Шелли сонно улыбнулась мне, когда я укрыл ее одеялом, и потянулась, чтобы взять меня за руку.
– Ты знаешь, сколько раз я укладывала тебя в постель, Майкл? У людских жизней книжные концы, но нужно держать глаза открытыми, если хочешь досмотреть до них, браток.
Я склонился и поцеловал ее в висок, в мягкую напудренную кожу, похожую на древний пергамент. Она больше ни разу не произносила моего имени, хотя бывали дни, когда я наверняка знал, что она помнит меня. Дней, когда не помнила, было больше, но время от времени вспыхивал огонек узнавания.
И я уверен, что она до самого конца узнавала меня. Даже не сомневаюсь.
Мистер Бьюкс вернулся домой только в два часа ночи. Хватило времени прийти в себя и пропустить одежду через сушку. Хватило времени избавиться от мертвых птиц во дворе. Пора было налить себе стакан «клубничного сиропа»[27] (мистер Бьюкс любил добавлять его в свои белковые коктейли, он мне нравился – на мою толстую задницу) и подвести итоги.
Пора было полистать похищенный фотоальбом. Тот, где на внутренней стороне обложки черным фломастером было выведено: Ш. БЬЮКС.

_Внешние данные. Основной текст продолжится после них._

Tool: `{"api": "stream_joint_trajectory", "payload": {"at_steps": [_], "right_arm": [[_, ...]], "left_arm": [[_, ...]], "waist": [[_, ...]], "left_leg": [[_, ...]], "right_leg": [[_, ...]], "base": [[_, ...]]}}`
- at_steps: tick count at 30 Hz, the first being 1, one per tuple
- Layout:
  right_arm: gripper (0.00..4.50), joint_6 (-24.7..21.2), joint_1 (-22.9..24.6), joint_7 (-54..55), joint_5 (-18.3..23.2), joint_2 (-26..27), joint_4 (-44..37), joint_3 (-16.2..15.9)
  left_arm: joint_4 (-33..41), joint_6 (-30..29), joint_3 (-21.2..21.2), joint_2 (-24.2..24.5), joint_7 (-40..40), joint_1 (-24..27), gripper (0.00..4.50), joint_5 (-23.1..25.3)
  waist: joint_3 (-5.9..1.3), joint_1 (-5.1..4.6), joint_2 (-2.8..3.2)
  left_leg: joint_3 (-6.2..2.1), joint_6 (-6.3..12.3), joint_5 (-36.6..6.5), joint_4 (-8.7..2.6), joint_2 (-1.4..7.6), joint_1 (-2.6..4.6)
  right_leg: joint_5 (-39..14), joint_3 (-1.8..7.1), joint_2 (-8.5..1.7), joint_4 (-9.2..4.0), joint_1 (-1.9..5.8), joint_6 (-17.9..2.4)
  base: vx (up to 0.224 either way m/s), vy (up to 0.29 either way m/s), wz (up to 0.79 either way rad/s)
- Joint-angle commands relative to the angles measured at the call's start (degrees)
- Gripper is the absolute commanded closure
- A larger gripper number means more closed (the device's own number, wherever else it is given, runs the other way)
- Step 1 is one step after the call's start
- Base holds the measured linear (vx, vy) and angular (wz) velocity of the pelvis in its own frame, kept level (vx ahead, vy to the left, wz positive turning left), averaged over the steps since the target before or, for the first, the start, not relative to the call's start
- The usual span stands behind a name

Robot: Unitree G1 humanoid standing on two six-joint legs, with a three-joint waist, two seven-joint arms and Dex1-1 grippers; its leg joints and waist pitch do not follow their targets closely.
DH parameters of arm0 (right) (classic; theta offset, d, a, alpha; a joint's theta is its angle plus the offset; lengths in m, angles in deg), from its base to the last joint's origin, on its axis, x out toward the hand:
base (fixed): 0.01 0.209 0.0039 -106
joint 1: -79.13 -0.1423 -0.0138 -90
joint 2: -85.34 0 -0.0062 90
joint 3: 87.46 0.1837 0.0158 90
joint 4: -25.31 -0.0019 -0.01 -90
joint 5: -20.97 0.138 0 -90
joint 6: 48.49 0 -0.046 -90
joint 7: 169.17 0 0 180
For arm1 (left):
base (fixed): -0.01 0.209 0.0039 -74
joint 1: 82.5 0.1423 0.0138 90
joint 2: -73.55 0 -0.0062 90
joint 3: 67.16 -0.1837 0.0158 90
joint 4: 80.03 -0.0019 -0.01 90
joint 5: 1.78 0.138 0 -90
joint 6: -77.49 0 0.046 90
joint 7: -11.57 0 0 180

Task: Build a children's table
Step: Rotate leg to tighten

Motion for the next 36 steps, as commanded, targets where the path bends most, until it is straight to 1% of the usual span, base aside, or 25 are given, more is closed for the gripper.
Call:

Он мог быть чьей угодно коллекцией воспоминаний, хотя самые старые снимки «Полароидом» в альбоме запечатлели события, произошедшие задолго до того, как цветная фотография стала доступна массам. И было удивительно много моментальных снимков такого, что никому в голову не пришло фотографировать.
Вот тянут по бетонному тротуару деревянную лошадку на деревянных колесиках, с веревочной уздечкой, продетой в дырки на ее голове.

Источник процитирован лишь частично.